:: Records for this exercise

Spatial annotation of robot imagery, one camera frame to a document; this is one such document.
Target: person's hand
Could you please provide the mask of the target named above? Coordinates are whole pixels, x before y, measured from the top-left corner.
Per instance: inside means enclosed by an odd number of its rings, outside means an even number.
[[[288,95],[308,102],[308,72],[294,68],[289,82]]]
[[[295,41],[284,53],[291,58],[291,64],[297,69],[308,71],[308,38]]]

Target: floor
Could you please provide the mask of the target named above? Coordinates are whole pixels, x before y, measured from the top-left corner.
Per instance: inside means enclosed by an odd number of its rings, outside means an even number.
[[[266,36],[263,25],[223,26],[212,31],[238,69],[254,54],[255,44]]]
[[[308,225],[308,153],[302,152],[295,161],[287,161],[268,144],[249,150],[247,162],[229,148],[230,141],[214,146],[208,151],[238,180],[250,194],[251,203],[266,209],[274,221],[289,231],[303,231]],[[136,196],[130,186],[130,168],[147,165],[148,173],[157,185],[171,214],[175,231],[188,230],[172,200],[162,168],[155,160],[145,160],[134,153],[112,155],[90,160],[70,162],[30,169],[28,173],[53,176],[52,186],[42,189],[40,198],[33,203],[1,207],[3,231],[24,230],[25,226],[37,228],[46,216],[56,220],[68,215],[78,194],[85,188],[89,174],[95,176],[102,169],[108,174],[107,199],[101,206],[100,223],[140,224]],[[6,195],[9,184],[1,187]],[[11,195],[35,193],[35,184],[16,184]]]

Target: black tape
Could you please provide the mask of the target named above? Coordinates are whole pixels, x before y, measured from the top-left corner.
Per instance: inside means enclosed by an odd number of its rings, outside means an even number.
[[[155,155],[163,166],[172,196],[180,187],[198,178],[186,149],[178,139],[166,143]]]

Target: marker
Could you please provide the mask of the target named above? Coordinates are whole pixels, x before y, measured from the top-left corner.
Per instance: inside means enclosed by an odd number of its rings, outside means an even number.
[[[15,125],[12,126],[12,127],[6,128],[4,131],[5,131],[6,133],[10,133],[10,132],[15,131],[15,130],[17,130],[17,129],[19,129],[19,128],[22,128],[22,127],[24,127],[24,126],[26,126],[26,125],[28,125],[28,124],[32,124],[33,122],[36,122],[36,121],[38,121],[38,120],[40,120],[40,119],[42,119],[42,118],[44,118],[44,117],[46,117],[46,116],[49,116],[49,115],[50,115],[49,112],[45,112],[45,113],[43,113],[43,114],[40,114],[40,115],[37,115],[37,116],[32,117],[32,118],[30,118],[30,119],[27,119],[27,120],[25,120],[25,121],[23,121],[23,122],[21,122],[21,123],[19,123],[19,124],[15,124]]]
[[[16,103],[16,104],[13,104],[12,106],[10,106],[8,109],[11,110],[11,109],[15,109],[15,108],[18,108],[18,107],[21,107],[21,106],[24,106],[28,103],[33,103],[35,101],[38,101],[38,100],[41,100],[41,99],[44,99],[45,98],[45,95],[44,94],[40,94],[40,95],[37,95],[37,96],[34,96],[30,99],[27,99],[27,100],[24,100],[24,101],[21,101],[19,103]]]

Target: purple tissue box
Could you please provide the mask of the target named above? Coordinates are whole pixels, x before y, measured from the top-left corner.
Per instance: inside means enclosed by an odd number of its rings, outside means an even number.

::::

Task description: A verbatim restatement of all the entries above is required.

Exercise result:
Spatial annotation of robot imagery, one camera frame to a document; this is one such document.
Target: person's hand
Could you please provide the mask of the target named above? Coordinates are whole pixels, x before y, measured from the top-left corner.
Per instance: inside means enclosed by an odd number of its rings, outside means an even number.
[[[288,95],[308,102],[308,72],[294,68],[289,82]]]
[[[295,41],[284,53],[291,58],[291,64],[297,69],[308,71],[308,38]]]

Target: floor
Could you please provide the mask of the target named above? Coordinates are whole pixels, x before y, measured from the top-left corner.
Per instance: inside means enclosed by an odd number of its rings, outside means an even number.
[[[266,36],[263,25],[223,26],[212,31],[238,69],[254,54],[255,44]]]
[[[308,225],[308,153],[302,152],[295,161],[287,161],[268,144],[249,150],[247,162],[229,148],[230,141],[214,146],[208,151],[238,180],[250,194],[251,203],[266,209],[274,221],[289,231],[303,231]],[[136,196],[130,186],[130,168],[147,165],[148,173],[157,185],[171,214],[175,231],[188,230],[172,200],[162,168],[155,160],[145,160],[134,153],[112,155],[90,160],[70,162],[30,169],[28,173],[53,176],[52,186],[42,189],[40,198],[33,203],[1,207],[3,231],[24,230],[25,226],[37,228],[46,216],[56,220],[68,215],[78,194],[85,188],[89,174],[95,176],[102,169],[108,174],[107,199],[101,206],[100,223],[140,224]],[[6,195],[9,184],[1,187]],[[11,195],[35,193],[35,184],[16,184]]]

Target: black tape
Could you please provide the mask of the target named above? Coordinates are whole pixels, x before y, measured from the top-left corner.
Per instance: inside means enclosed by an odd number of its rings, outside means an even number.
[[[155,155],[163,166],[172,196],[180,187],[198,178],[186,149],[178,139],[166,143]]]

Target: marker
Could you please provide the mask of the target named above? Coordinates are whole pixels, x before y, measured from the top-left corner.
Per instance: inside means enclosed by an odd number of its rings, outside means an even number.
[[[15,125],[12,126],[12,127],[6,128],[4,131],[5,131],[6,133],[10,133],[10,132],[15,131],[15,130],[17,130],[17,129],[19,129],[19,128],[22,128],[22,127],[24,127],[24,126],[26,126],[26,125],[28,125],[28,124],[32,124],[33,122],[36,122],[36,121],[38,121],[38,120],[40,120],[40,119],[42,119],[42,118],[44,118],[44,117],[46,117],[46,116],[49,116],[49,115],[50,115],[49,112],[45,112],[45,113],[43,113],[43,114],[40,114],[40,115],[37,115],[37,116],[32,117],[32,118],[30,118],[30,119],[27,119],[27,120],[25,120],[25,121],[23,121],[23,122],[21,122],[21,123],[19,123],[19,124],[15,124]]]
[[[16,103],[16,104],[13,104],[12,106],[10,106],[8,109],[11,110],[11,109],[15,109],[15,108],[18,108],[18,107],[21,107],[21,106],[24,106],[28,103],[33,103],[35,101],[38,101],[38,100],[41,100],[41,99],[44,99],[45,98],[45,95],[44,94],[40,94],[40,95],[37,95],[37,96],[34,96],[30,99],[27,99],[27,100],[24,100],[24,101],[21,101],[19,103]]]

Target: purple tissue box
Could you please provide the mask of the target named above? Coordinates are whole pixels, x before y, measured from the top-left corner.
Per instance: inside means enclosed by an odd number of its rings, outside means an even number.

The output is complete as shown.